Problem statement: Every line from the one with "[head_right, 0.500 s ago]" through the end of the material should be written out character for character. Lines before it are excluded.

Exercise data:
━━━━━━━━━━━━━━━━━━━━
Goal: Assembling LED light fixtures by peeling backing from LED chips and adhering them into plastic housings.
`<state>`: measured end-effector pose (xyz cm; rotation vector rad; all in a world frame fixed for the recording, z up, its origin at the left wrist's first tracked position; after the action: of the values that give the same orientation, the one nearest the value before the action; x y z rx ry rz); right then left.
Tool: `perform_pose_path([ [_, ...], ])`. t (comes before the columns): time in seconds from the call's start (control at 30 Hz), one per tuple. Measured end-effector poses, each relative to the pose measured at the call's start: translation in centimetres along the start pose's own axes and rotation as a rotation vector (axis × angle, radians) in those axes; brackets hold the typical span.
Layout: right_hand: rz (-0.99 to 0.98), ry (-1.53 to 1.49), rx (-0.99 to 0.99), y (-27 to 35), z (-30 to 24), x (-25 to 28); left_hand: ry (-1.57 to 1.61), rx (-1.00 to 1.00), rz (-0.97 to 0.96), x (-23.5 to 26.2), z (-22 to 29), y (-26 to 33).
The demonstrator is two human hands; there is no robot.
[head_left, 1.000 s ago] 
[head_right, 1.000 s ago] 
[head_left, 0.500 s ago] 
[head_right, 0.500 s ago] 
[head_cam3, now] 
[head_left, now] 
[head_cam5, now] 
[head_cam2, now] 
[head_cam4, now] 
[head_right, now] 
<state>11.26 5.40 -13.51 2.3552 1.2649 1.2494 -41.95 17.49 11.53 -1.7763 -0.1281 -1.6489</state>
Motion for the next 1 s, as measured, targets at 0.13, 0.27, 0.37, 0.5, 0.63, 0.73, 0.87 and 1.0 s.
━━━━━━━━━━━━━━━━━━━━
Task solution:
[head_right, 0.500 s ago] 
[head_cam3, now] 
[head_left, now] 
[head_cam5, now] 
[head_cam2, now] 
[head_cam4, now] 
[head_right, now] 
<state>11.26 5.40 -13.51 2.3552 1.2649 1.2494 -41.95 17.49 11.53 -1.7763 -0.1281 -1.6489</state>
Motion for the next 1 s, as measured, targets at 0.13, 0.27, 0.37, 0.5, 0.63, 0.73, 0.87 and 1.0 s.

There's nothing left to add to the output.